L’horticulture est frappée de plein fouet par la crise sanitaire

C'est l'un de secteurs les plus touchés par les mesures de confinement. Les 2 500 entreprises horticoles françaises redoutent de disparaître en l'absence d'aides proportionnelles aux pertes subies. Les marchés et les jardineries ont immédiatement été fermés pour éviter toute tentation de flânerie. « Dès l'annonce du confinement, nous espérions que les produits horticoles puissent continuer à être commercialisés. Cela n'a pas été le cas, le gouvernement a décidé qu'ils n'étaient pas prioritaires. La production et l'entretien des végétaux a néanmoins continué en présence d'une main-d'œuvre réduite due aux besoins de garde d'enfants et aux arrêts maladie », indique Véronique Brun, chargée de missions à la Fédération nationale des producteurs de l'horticulture et des pépinières (FNPHP).
Le coup de grâce
Le secteur a déjà été en partie mis à mal en 2019 par un printemps très maussade suivi d'un été caniculaire. Beaucoup comptaient sur 2020 pour reconstituer leur trésorerie. Le Covid-19 leur a donné le coup de grâce. « Ça ne pouvait pas plus mal tomber. Tous nos marchés se sont arrêtés du jour au lendemain au moment où la saison venait tout juste de commencer. Nos entreprises du paysage qui travaillaient sur des commandes en cours de préparation se sont retrouvées avec des végétaux à quai prêts à être expédiés. Les chantiers ont été fermés, les commandes annulées », précise-t-elle. Ces végétaux arrachés ont dû être remis en culture. Les entreprises ont dû continuer à les entretenir, ce qui a engendré des coûts supplémentaires. Sans oublier qu'elles devront rapidement mettre en place les végétaux d'automne et auront besoin de place pour les installer dans leurs structures. « Il y a des collectivités locales qui ont joué le jeu et ont honoré leurs commandes mais la plupart ont préféré les reporter », précise-t-elle. Pour les plantes à massif, les jardins et les potagers, la période cruciale de vente va du 15 mars au 15 mai. « Une grande partie réalise son chiffre d'affaires à ce moment-là de l'année. Près de 4 M€ de produits ont été jetés sur la région Aura. Les plantes bisannuelles de début de printemps, comme les primevères, violettes, pensées, pâquerettes, ont des cycles courts et, en l'absence de clientèle, ont été détruites.

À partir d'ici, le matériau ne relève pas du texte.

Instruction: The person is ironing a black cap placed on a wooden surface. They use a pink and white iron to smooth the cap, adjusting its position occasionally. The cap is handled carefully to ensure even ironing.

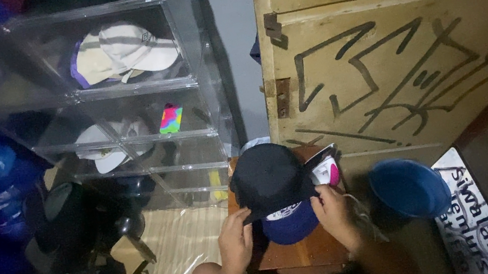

Les plants de légumes, produits non prioritaires en début de confinement, n'ont pu être vendus qu'à partir d'avril et les premières séries ont dû être jetées », regrette Véronique Brun.
La première projection sur la région Aura montre une perte de chiffre d'affaires de 22,2 M€ en mars et avril, soit 12,4 % du CA réalisé par la filière horticole. Les commandes bloquées, pour lesquelles aucune décision n'a encore été prise, pourront attendre jusqu'au 15 juin. Une fois passée cette date, les entreprises décideront de leur sort.
Des dérogations inégales
Après plusieurs semaines de lobbying, la profession horticole a tout de même obtenu des dérogations pour commercialiser ses plants potagers en vente directe, essentiellement via des drives et des points de vente organisés. « Jusqu'alors, seuls les magasins d'alimentation humaine et animale étaient autorisés à les vendre. Cela a été un gros choc pour nos entreprises locales qui voyaient des plants fleuris en grandes surfaces mais qui ne pouvaient pas poursuivre leurs ventes en magasin. » Incompréhension de plus pour les professionnels : des dérogations très différentes prises par les préfets de département sont venues creuser des inégalités entre les territoires. « Certains ont pu obtenir des autorisations relativement larges, d'autres très réduites », ajoute Véronique Brun.
Avec le déconfinement, « les activités reprendront normalement mais on ne sauvera pas la saison. L'horticulture française est soumise à un marché international sans aucune régulation. Elle ne bénéficie d'aucune aide directe de l'État ou de l'Europe. Elle ne pourra se relever seule d'une crise qui, selon nos estimations, lui coûtera plus de 400 millions d'euros sur l'année 2020. S'il n'y a pas un plan de soutien direct aux entreprises, beaucoup ne survivront pas. » En attendant, la FNPHP communique sur la plantation hors saison indiquant qu'arbres et arbustes en mottes peuvent être plantés jusqu'au 15 juillet, à condition d'être correctement conservés en jauge. Une adaptation qui laissera un peu plus de souplesse aux entreprises qui devront, quoi qu'il arrive, sans doute revoir « leur stratégie de mode de production, de choix variétaux et de commercialisation ».